9. Bebekleri/çocukları bir şeye muhtaçlık duyduklarında çabucak önlerine sermeyen Fransızlar, önceliği yapmaları gereken işlere veriyorlar.

Demiştik ya anlamasalar bile bebekleriyle/çocuklarıyla kesinlikle konuşuyorlar diye; işte Pamela Druckerman’a nazaran onlara işiniz olduğunu, yemek pişirmeniz, mail göndermeniz, dişlerinizi fırçalamanız gerektiğini anlatmalısınız.

10. Aynı formda bebeklerinin/çocuklarının yaptıkları işleri bölmeyen Fransızlar, rol model oluşturuyorlar.

İşinizi bitirdikten sonra onlarla ilgilenmelisiniz elbette ancak birebir şeyi siz de bebeğinize/çocuğunuza yapmalısınız.
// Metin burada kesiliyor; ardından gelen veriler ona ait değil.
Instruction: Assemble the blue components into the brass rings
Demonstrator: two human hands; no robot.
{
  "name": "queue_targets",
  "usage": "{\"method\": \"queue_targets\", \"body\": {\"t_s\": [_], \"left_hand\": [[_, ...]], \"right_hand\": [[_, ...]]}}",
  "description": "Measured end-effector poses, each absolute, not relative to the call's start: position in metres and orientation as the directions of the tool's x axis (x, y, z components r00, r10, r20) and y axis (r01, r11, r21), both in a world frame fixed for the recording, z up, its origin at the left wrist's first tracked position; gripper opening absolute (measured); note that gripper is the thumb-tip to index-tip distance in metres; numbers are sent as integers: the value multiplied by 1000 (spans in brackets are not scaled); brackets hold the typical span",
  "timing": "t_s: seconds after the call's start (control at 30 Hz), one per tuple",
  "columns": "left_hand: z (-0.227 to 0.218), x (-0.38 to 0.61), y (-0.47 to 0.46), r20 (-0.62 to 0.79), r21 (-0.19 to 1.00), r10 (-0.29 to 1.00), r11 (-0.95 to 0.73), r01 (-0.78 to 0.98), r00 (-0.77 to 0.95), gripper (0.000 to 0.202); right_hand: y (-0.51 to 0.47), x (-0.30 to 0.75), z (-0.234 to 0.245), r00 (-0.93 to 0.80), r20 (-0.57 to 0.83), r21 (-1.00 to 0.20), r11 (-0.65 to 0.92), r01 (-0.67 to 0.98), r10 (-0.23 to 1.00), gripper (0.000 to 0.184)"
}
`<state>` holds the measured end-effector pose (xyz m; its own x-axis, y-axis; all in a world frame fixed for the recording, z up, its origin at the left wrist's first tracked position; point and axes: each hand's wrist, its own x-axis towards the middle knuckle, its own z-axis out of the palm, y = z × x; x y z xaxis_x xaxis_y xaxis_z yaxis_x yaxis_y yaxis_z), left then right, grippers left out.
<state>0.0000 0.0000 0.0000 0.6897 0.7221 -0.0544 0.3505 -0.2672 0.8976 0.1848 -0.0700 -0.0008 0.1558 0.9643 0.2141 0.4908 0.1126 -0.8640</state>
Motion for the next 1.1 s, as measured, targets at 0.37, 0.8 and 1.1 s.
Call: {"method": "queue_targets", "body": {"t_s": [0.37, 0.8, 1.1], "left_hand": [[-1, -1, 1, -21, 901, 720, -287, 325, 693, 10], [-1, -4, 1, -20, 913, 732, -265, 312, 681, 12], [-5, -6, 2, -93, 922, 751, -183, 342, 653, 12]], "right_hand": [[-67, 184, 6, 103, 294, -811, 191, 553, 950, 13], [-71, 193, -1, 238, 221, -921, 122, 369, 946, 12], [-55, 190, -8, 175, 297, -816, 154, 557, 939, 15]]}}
11. Bebeklerinin kendilerini dünyanın merkezi üzere düşünmemelerini sağlayan Fransızlar, çocuklarına natürel ki çok güveniyorlar.

Yazar Pamela Druckerman’a nazaran, odanın altını üstüne getirmeden en sevdiği oyuncağı nasıl alabileceğini ona öğretmeli ve ona duyduğunuz inancı hissettirmelisiniz.

Tabii ki en değerlisi ailenizin memnunluğu ve huzuru… Güle güle büyütün!

Fransız Çocuklarının Düzgün Huylu, Sabırlı, Kibar ve Kendi Kendine Bakabilen Çocuklar Olmalarının Nedenini Biliyor musunuz?
Yorum Yap

Tamamen Ücretsiz Olarak Bültenimize Abone Olabilirsin

Yeni haberlerden haberdar olmak için fırsatı kaçırma ve ücretsiz e-posta aboneliğini hemen başlat.

E-posta adresiniz yayınlanmayacak. Gerekli alanlar * ile işaretlenmişlerdir

Giriş Yap

Afyon Haber ayrıcalıklarından yararlanmak için hemen giriş yapın veya hesap oluşturun, üstelik tamamen ücretsiz!